Google’s Street View is a remarkable piece of technology that has has significantly influenced how we locate points of interest - heck, it can even help fight parking tickets (trust me, this works). And while we’ve long known about the Street View cars (I’ve seen one in person) and Street View trikes, little has been talked about when it comes to mapping the ocean’s floor.
That’s right, Google, if you ain’t heard, has been mapping the Earth’s ocean’s for a few years now. Saying “oceans” is a bit of an overstatement, as there are currently only six locations for underwater viewing, which includes Oahu, Maui and locations around the Great Barrier Reef. This is because “indexing” underwater, or in this case oceans, isn’t as fastidious of a process as capturing city streets. Each Ocean Street View dive covers about 2km, lasts about an hour, and amasses 3,000-4,000 photos each – Google does up to three dives a day.
Pictured above (and below) is Google Underwater Street View camera.

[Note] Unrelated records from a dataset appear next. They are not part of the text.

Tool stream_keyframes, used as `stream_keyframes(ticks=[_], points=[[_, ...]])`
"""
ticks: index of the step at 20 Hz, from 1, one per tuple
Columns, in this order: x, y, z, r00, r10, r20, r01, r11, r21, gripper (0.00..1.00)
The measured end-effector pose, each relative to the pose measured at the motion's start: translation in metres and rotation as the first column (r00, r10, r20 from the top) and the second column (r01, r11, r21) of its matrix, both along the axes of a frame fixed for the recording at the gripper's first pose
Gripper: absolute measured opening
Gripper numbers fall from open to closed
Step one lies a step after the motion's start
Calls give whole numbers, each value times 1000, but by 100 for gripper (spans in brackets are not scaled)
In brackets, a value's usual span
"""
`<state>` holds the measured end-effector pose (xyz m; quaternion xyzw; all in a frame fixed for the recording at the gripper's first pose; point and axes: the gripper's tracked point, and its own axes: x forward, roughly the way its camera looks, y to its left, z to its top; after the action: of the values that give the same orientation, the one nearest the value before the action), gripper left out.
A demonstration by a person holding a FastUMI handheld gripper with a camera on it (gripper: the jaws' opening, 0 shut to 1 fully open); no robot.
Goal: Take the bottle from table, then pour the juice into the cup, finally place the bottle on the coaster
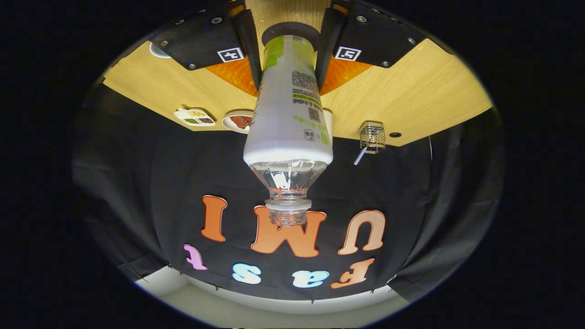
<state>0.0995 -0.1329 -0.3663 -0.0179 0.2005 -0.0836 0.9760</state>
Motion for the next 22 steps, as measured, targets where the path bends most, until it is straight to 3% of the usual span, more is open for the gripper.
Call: stream_keyframes(ticks=[5, 9, 12, 16, 22], points=[[-5, 1, -34, 996, -18, -84, 19, 1000, 18, 58], [-3, -9, -41, 993, -88, -76, 95, 991, 97, 60], [-9, -15, -44, 990, -114, -78, 123, 986, 112, 67], [-14, -2, -23, 995, -92, -34, 95, 988, 119, 94], [-36, 3, 34, 989, -145, 33, 141, 986, 89, 97]])
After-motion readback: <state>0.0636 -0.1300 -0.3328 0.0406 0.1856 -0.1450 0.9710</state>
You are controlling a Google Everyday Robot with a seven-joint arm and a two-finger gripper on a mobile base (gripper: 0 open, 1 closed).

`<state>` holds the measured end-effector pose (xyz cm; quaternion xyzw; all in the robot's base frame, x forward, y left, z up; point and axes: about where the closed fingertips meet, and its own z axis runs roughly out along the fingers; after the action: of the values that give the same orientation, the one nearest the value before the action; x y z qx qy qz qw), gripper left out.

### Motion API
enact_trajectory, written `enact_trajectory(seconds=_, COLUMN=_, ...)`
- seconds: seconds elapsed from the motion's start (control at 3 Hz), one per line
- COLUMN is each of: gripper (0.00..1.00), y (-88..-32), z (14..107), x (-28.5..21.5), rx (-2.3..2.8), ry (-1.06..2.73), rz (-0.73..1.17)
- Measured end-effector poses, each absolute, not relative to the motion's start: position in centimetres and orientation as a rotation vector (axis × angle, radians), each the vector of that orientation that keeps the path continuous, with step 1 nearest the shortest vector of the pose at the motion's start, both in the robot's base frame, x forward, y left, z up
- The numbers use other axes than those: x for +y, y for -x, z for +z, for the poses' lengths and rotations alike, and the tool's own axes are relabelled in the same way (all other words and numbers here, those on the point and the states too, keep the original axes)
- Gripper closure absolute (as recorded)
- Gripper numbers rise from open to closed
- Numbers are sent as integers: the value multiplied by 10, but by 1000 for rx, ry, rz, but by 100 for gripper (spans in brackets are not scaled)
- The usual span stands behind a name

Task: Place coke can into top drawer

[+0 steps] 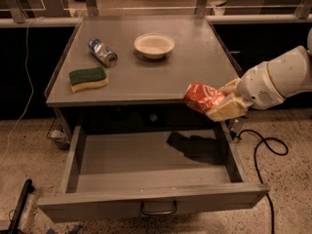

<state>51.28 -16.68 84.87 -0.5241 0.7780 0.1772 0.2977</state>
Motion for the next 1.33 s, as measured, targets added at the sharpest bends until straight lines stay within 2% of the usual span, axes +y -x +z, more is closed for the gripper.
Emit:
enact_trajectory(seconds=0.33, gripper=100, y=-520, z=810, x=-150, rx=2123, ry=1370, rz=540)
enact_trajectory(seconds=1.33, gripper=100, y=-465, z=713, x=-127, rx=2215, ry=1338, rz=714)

It has a three lens – one facing down and the others facing left and right – and captures a photo every 3 seconds. A tablet at the rear of the Seaview rig controls the cameras, while a propeller glides the diver along. Google is also experimenting with 3D cameras.
Google says they’re working towards developing an underwater Street View camera that can capture photos on its own, which should significantly increase the “index”. That said, Google expects to bring Underwater Street View to the world’s oceans over the next three years…select locations of course.